We know that not all parents are good, or kind, and yet the shine of “goodness” that parenthood brings, with all the societal approval that that status confers, is easy to bask in. At the same time, parenthood does, of course, alter us, and there is an increasing body of scientific knowledge underpinning that fact. Lucy Jones’s valuable book Matrescence: On the Metamorphosis of Pregnancy, Childbirth and Motherhood highlights the many neurological, physiological, and hormonal changes that motherhood brings. While motherhood is put on a pedestal, many aspects of the experience are still marginalized, which is why it can be such a radicalizing socio-political life change. This is something that we have to be able to talk about, even though at times it can risk sounding hurtful to people without children.

I agree with the writer Daisy Johnson’s concern that “we are moving in a direction in which it is not possible to admit that becoming a parent can completely decimate and obliterate the person you were before… Any other major life event is allowed and expected to transform us, why shouldn’t this one?” I would never assume that I feel more empathy than a childless or childfree person—who am I to make assumptions about anyone’s inner emotional life and responses? What I can say is that I personally am more sensitive to the pain of children now than I was before I had a child. It isn’t that I didn’t care before, but now it feels almost physically unbearable to bear witness, though bear witness I feel I must. Perhaps it was a failure of my imagination before, or perhaps, as a friend says, it’s something to do with the body: “It’s the visceral thing for me. You don’t have to be a biological mother to feel it, I’m sure,” she says, “[just someone who] spend[s] all day, every day, looking after a defenseless person that you have such a bodily attachment to.”

Something I’ve been wondering for a while now is the extent to which one can claim motherhood as an identity, and how motherhood intersects with identity politics more broadly. Is it controversial for my friend who was raised Muslim to say that the children whose faces she is seeing in Gaza look like the faces of her niece and nephew, and that this compounds the horror for her? Familiarity naturally encourages empathy, after all. My colleague Sirin Kale emphasizes this when she says that “I think it’s just the familiarity of those little bodies… the way their parents carry them is how I carry my son. I think that the worst feeling in the world must be not being able to protect your children from harm, and so in a way you’re imaginatively connecting with the anguish of the parents more than the children. And of course the fact the children look like my child ethnically makes the imaginative leap easier to make.”

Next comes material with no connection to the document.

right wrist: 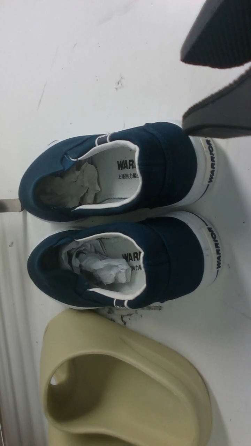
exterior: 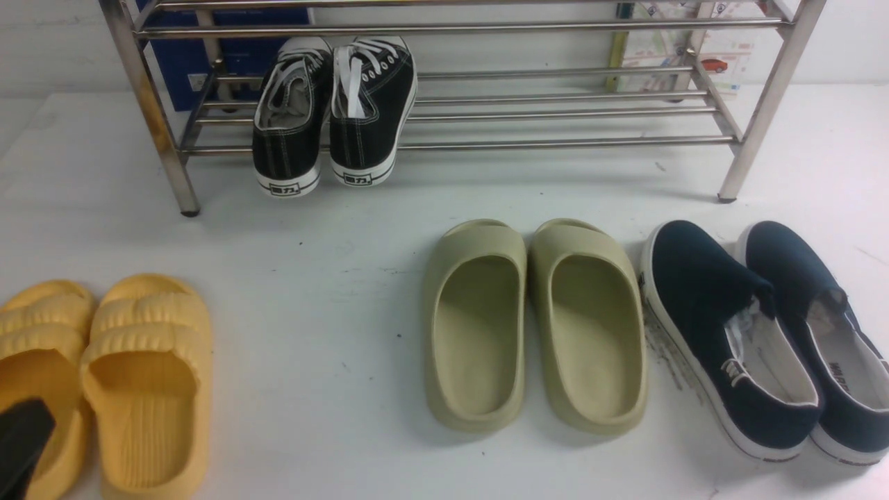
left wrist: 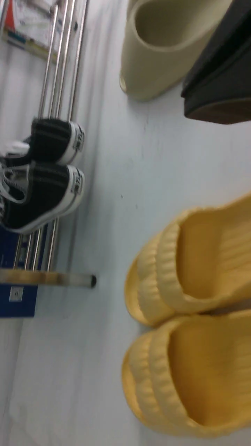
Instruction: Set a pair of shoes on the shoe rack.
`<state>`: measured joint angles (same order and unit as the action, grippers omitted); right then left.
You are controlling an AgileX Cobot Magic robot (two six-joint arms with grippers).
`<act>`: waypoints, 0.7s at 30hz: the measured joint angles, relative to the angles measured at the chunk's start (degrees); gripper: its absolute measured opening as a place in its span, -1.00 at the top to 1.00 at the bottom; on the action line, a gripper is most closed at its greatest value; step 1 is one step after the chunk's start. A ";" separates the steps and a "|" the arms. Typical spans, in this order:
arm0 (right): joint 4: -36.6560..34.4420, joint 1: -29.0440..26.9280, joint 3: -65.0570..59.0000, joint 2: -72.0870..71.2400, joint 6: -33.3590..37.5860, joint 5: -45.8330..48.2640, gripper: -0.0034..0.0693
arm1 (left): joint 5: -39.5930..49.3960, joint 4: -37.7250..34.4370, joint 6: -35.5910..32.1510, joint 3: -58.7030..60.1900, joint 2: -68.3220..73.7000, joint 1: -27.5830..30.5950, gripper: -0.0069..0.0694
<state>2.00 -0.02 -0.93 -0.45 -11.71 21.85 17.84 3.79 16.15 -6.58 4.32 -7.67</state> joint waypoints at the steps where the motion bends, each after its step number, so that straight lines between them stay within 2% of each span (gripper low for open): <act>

It was in the run-up to another war when Tony Benn asked Parliament, “Don’t Arab and Iraqi women weep when their children die?” Since then, technology has changed the way that we imagine, and empathize. In the space of a generation, we have gone from being able to switch off the news and turn our faces away to being confronted by the real-time suffering of people and their children half a world away, in our Instagram Stories, all mixed in with our friends and our friends’ kids and all that stuff of life that we take so much for granted. They are us, we are them.

I suppose what I am saying is that it is almost impossible, now, to choose not to be confronted by the humanity of those being bombarded, though heaven knows many are trying. I am not religious, but the saying “There but for the grace of God go I” has been on my mind a lot, because it could be you, or I, in this terrible situation, and it is only by accident of birth that it isn’t. Parents can and should have solidarity with other parents, and anything that makes the plight of victims of war more visible is to be encouraged. But as a human, I think that we all have a duty not to turn away, whether we have our own babies or not. There are children that need our protection, and they are being failed at their moment of greatest need, when it is the collective duty of humanity to keep them safe.